George Zimmerman

By Freddie Allen
NNPA Senior Washington Correspondent

WASHINGTON (NNPA) – George Zimmerman, the former neighborhood watchman who shot and killed Trayvon Martin, an unarmed Black teenager in Sanford, Fla., three years ago was involved in another shooting in the Sunshine State, again raises questions about concealed carry permits and the billion-dollar gun industry that advocates for legislation aimed at making it easier for Americans to carry firearms everywhere, all of the time.

Matthew Apperson of Winter Springs, Fla., who said that Zimmerman threatened him following a road rage incident last year, claimed that he was acting in self-defense when he fired a single shot through the passenger side window of the truck that Zimmerman was driving.

Last Friday, police charged Apperson with aggravated assault with a deadly weapon, aggravated battery with a deadly weapon and firing a deadly missile into an occupied vehicle, according to the Orlando Sentinel.

The dispute with Apperson follows a series of events where Zimmerman has been accused of threatening people with guns. In September 2013, just a few months after Zimmerman was acquitted of second-degree murder, his estranged wife and her father said that Zimmerman threatened them with a gun and in November 2013, Zimmerman’s then-girlfriend accused him of threatening her with a shotgun.
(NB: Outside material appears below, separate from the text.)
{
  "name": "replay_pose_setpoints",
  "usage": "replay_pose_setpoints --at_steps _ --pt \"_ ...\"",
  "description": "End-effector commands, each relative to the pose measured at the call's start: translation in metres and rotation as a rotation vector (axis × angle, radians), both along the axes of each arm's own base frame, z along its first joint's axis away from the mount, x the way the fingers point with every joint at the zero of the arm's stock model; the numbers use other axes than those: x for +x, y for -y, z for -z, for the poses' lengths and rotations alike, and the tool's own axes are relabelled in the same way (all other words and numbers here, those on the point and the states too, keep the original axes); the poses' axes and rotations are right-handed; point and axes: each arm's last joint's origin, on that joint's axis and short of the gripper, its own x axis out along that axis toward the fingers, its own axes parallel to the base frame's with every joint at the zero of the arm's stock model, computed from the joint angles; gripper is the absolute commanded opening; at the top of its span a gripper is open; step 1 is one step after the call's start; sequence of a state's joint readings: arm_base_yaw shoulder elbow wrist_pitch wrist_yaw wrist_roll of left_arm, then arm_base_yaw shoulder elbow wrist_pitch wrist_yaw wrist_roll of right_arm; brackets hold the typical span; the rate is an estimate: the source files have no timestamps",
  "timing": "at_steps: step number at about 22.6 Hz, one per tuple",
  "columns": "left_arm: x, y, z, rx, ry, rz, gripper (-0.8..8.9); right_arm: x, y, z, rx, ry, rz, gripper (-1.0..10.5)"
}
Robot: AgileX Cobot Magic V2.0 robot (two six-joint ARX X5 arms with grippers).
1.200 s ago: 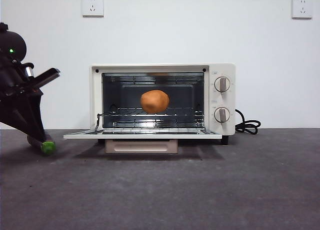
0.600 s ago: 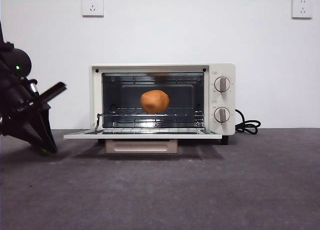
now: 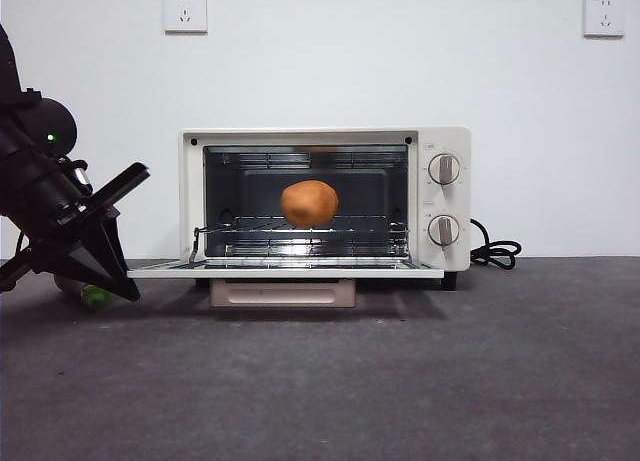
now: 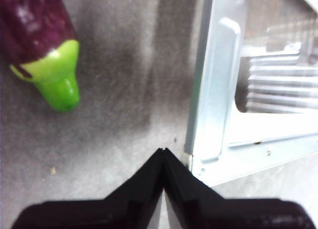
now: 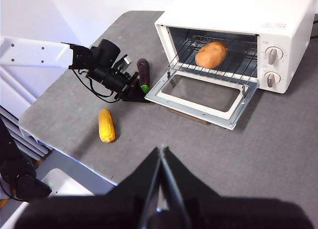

The Orlando Sentinel reported that Don West, Zimmerman’s lawyer, said that his client was armed and but didn’t wave the gun or shoot at anyone during the altercation with Apperson. West added that Zimmerman has a concealed weapons permit and often travels with a gun for protection.

Despite the self-defense claims propped up by the supporters of concealed carry laws, the Violence Policy Center (VPC), a nonprofit group that seeks to address gun violence as a public health crisis, concealed carry permits holders are more likely to kill themselves or others during non-self defense events.

The center tracks fatalities associated with concealed carry gun permit holders at ConcealedCarryKillers.org and found that 743 people have been killed, including 17 law enforcement officers.

“In the vast majority of the 561 incidents documented (468, or 83 percent), the concealed carry permit holder either committed suicide (222), has already been convicted (184), perpetrated a murder-suicide (46), or was killed in the incident (16),” stated a press release about the website.

More than 70 people have been killed in Florida alone by concealed carry gun permit holders.

In a press release about ConcealedCarryKillers.org, Kristen Rand, the legislative director of VPC, said that research shows that concealed carry permit holders are involved in murders or suicides far more often than they act in self-defense. Rand added: “The NRA is relentlessly lobbying state and federal lawmakers to allow more concealed handguns in public despite the clear evidence that doing so puts more people in danger.”